According to a story from the Santa Cruz Sentinel, the earliest results from a critical gene editing study could offer some encouragement for those hoping to treat rare genetic diseases such as Hunter syndrome. Gene editing is a process of permanently altering a person’s DNA to correct mutations that cause genetic disorders. If the early data is something to go by, the approach could revolutionize the way that genetic diseases are treated.

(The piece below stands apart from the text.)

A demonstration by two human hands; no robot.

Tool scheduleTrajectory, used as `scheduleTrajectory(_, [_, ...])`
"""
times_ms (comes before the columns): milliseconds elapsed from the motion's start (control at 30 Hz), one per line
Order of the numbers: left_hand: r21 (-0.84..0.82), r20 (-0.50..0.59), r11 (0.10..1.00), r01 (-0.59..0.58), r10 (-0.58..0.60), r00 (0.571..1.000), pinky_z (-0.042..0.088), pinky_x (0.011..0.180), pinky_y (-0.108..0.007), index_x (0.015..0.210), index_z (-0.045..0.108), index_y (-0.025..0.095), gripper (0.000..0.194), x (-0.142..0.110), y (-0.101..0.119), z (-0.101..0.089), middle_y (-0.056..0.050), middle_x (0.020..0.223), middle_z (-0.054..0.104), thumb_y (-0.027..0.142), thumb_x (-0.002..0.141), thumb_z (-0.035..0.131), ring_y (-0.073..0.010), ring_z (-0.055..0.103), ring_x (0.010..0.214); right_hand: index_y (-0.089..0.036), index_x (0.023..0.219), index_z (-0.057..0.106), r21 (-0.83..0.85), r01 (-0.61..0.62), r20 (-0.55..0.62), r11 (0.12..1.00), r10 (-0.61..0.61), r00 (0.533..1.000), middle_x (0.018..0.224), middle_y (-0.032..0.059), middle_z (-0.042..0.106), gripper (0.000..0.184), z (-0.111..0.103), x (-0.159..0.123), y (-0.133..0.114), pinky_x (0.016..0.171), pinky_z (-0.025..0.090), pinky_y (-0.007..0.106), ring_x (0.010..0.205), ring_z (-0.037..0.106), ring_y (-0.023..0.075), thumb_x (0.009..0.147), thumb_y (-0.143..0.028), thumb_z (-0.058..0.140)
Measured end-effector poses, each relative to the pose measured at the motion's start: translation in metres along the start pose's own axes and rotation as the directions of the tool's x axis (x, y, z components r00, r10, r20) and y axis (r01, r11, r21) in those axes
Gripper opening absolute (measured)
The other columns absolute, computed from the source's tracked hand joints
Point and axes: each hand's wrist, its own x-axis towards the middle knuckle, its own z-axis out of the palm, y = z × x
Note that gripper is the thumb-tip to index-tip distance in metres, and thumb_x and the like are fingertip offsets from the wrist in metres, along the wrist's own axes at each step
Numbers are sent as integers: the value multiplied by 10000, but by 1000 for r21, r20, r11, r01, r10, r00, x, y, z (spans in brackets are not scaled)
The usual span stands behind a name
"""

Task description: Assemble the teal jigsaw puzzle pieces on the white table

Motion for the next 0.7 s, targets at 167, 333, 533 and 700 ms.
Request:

About Hunter Syndrome (MPS II)
Hunter syndrome, which is also known as mucopolysaccharidosis type II (MPS II), is a type of lysosomal storage disease. This syndrome is characterized by the deficiency of a critical enzyme called I2S. Without it the substances heparan sulfate and dermatan sulfate begin to build up in the body, causing a range of symptoms. It is caused by mutations of the IDS gene, and as an X-linked syndrome, it almost exclusively affects males. Symptoms can vary widely in severity and can include distinctive facial features, skeletal abnormalities, mental impairment and disorders, retinal degeneration, hearing loss, and enlarged spleen and liver. In the most severe cases, Hunter syndrome can shorten lifespan drastically, with many patients dying as teens. Treatment involves enzyme replacement and stem cell transplants, but more options are needed, and treatment is most effective if begun promptly.
Results So Far
In the study so far, a low dose of treatment has not resulted in major changes to patients with Hunter syndrome, but with a medium strength dose, patients began to experience some changes. Most notably, levels of certain sugars measured in the urine, which are a specific biomarker of Hunter syndrome, were halved on average after a period of four months.
While this change is encouraging, it is still not definitive if the gene editing procedure was directly responsible. While these early experiments are primarily meant to measure the safety profile of the therapy, researchers are still on the lookout for signs that gene editing is effective; for Dr. Joseph Muenzer, who is leading the study, the change was “really encouraging.”
More Data Needed
The most logical explanation is that the drop sugar levels was a result of the gene therapy. Still, this doesn’t necessarily prove that the therapy has been effective, as it is unclear if bringing down the urine sugar levels alone can slow disease progression or improve the health of Hunter syndrome patients. Only further research will tell.